-- TASK --
Tally up how many lines in the listing below contain the string "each", and give only the total.

-- INPUT DATA --
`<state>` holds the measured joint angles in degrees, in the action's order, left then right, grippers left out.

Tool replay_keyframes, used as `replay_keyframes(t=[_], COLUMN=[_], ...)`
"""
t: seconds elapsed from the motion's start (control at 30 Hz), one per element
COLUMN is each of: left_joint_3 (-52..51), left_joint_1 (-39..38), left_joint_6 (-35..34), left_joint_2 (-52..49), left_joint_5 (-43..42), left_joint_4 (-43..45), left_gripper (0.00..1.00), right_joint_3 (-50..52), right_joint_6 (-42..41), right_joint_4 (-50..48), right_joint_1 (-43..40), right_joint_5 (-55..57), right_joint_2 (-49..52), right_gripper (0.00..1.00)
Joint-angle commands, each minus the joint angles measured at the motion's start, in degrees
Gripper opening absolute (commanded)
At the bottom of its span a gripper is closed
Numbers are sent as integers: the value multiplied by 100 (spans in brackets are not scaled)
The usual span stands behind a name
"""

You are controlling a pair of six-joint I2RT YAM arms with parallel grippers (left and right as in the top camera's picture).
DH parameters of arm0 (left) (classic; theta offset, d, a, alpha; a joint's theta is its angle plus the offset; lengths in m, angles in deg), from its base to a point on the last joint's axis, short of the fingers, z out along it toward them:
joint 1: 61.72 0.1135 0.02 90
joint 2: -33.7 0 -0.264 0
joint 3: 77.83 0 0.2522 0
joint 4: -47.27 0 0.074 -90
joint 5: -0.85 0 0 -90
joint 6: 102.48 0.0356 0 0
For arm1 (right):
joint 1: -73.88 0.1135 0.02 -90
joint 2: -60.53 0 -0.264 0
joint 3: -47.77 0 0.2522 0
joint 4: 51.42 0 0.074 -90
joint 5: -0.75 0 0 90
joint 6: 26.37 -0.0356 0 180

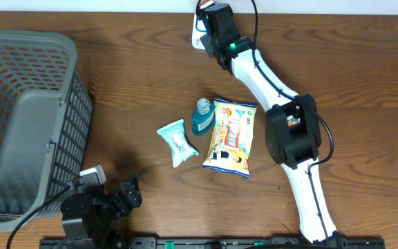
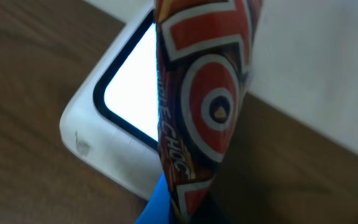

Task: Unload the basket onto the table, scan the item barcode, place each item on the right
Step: 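Lift the chocolate bar with the right gripper and hold it at the scanner, then carry the chocolate bar to the right table edge and release it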

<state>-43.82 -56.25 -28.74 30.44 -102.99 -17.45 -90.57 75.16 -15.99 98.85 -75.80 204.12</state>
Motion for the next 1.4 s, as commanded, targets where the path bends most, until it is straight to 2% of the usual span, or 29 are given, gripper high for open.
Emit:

-- OUTPUT OF THE EXERCISE --
3